The Red Finns implemented American values in other ways: by defending workers’ rights and promoting socialism. They were even ready to take on the authorities, as happened in Hancock in 1906, making the Church Finns feel ashamed of their compatriots. The city council banned red flags after a Finnish workers’ rally, but the workers ignored the order and used the red flags again the following year. As a result, they were arrested and accused of violating flag regulations (Holmio 1967, 386–387). Six years later, a major split happened throughout the Finnish-American communities after the Copper Country strike in the Upper Peninsula. Finnish-American workers were already known for their union activities; many strikes in the Midwest, for example in Rockland in 1906 and in Mesabi in 1907, were run by Finnish leaders and strongly supported by Finnish-American workers. The Copper Country strike and the Italian Hall disaster became known nationwide (Lamppa 2004, 205–208; Lankton 2010, 191–206). Employees, authorities, and newspapers began to call Finnish-American socialists and unionists troublemakers and unpatriotic.

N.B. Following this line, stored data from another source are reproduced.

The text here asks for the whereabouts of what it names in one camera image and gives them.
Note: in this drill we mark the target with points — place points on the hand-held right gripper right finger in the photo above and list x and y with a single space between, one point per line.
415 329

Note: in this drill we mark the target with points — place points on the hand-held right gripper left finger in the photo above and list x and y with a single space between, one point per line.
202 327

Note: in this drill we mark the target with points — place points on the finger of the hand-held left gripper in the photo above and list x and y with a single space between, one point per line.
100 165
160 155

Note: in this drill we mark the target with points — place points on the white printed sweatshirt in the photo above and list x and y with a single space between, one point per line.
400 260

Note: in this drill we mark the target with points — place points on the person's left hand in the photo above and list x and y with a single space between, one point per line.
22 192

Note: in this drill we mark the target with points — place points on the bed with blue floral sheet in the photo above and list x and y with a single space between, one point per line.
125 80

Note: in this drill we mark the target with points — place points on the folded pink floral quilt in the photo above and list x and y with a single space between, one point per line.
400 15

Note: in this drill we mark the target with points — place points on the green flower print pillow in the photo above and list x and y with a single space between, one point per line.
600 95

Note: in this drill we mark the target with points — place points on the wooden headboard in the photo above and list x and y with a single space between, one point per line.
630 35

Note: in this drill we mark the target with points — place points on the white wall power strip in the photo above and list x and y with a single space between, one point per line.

The Reds were seen to contravene appropriate norms, values, and conventions by many Americans, including some Finnish Americans. These Finns set up Finnish Antisocialist Leagues as a counterweight to the socialist associations to prove their patriotism. Attitudes towards socialists hardened in the 1920s; the Church Finns generally referred to socialists as traitors, and Finnish-American newspapers reminded their readership that radicalism could result in deportation under the Immigration Act of 1922 (Kostiainen 1978, 62–64; Ainasoja 2006, 36–37, 45–47; Holmio1967, 403).
Helmi thus lived in a Finnish-American community in Vermilion that was split in two. According to Helmi, the schism reached every level of the community; it was felt ‘within Helmi’s family, among her friends, in the community, and in the co-operative movement’. Dramatically, the differing values also divided families—Helmi’s brother, Victor, joined the Communist Party in the end of 1920s (Hiltunen Biesanz 1989, 175). Later we shall see that the main arguments that separated the two sides mainly concerned politics, unions, and patriotism. Mayme’s community seemed to be more homogenous because it was surrounded by like-minded people who believed in the same ideas and ideology. Just like everywhere else, the Red Finns in Superior gathered in their Suomi hall to attend various political and cultural events. It was just down the block from Mayme’s home on Tower Avenue. She remembered how her parents on some evenings headed off to the hall and how she stood ‘watching them from the window as they walked down the street, holding hands, sometimes, as they set out for an evening together’ (Sevander and Hertzel [1992] 2004, 7, 14).
Finnish-American children were exposed to their ethnic culture and political heritage as far as they lived at home and participated in childhood communities. At the same time, however, they were surrounded by American society and culture. As the awareness of Americanisation increased, it also seemed to increase confusion among the immigrant children. Compared to their parents, the second-generation immigrants generally had a more difficult time in terms of decision-making and self-identification; as children, they lived in the middle of old and new, Finnish and American, past and future—they were raised and educated in both cultures and communities, and it was assumed they would grow up to become decent citizens. What it meant exactly depended on one’s perspective.